Your goal:
Below are the records; output them exactly from the first line through the line with "point(516, 171)", stopping there.

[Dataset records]
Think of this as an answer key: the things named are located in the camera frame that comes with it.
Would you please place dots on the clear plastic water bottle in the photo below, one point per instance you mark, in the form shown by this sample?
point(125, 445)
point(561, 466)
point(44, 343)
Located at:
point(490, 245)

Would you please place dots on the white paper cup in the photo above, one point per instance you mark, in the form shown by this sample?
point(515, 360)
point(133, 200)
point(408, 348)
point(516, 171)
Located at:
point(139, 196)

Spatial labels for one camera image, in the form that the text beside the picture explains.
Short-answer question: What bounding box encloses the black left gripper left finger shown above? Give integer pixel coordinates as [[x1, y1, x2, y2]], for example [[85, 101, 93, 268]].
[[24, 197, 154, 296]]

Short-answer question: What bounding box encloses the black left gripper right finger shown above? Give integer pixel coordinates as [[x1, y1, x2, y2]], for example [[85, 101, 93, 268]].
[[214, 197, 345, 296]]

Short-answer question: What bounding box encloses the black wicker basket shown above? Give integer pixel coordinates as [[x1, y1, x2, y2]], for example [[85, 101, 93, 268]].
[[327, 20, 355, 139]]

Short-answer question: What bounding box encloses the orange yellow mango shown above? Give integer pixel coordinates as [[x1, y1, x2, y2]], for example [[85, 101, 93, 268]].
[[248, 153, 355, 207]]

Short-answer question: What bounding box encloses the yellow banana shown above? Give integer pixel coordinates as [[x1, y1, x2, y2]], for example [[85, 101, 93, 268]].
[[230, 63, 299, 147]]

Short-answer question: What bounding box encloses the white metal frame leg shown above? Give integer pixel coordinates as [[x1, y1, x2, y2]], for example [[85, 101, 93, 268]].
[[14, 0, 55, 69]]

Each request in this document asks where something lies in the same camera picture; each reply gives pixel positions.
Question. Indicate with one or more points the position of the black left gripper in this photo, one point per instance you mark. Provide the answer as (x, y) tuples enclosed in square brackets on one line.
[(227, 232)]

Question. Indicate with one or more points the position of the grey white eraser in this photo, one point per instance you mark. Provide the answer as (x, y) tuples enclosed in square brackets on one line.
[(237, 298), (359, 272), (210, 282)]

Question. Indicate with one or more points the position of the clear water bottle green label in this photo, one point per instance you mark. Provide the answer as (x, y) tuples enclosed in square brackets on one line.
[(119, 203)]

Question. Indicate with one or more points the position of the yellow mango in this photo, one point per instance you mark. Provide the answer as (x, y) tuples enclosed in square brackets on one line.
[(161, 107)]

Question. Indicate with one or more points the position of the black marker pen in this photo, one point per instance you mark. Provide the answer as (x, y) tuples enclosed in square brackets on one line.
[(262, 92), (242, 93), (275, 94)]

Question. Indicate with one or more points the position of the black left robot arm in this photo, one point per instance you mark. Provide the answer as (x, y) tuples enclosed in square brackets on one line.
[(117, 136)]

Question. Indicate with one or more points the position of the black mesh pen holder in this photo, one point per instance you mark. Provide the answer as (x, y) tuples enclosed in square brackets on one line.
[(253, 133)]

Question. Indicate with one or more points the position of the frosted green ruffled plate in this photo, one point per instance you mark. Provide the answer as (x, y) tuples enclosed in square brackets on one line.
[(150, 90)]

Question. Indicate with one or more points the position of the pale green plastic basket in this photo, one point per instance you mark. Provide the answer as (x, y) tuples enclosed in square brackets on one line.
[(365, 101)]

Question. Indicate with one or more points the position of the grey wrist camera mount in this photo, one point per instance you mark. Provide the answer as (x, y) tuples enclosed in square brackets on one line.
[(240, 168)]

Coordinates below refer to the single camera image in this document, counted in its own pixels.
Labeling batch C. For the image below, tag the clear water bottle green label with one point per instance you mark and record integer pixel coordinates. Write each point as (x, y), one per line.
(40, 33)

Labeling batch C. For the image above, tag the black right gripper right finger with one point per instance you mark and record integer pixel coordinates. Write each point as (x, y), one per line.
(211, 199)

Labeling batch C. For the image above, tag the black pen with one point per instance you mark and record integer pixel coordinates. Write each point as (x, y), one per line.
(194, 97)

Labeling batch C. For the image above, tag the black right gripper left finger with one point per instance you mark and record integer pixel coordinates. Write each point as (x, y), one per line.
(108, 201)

Written solution:
Think of this as an answer key: the things named are located in the camera frame that comes with it.
Would you please place dots on the clear plastic water bottle in the photo below, one point per instance you mark, in the form shown by this sample?
point(125, 445)
point(561, 466)
point(44, 343)
Located at:
point(490, 245)

Would you please place dots on the white paper cup in the photo above, one point per instance you mark, in the form shown by this sample?
point(515, 360)
point(133, 200)
point(408, 348)
point(516, 171)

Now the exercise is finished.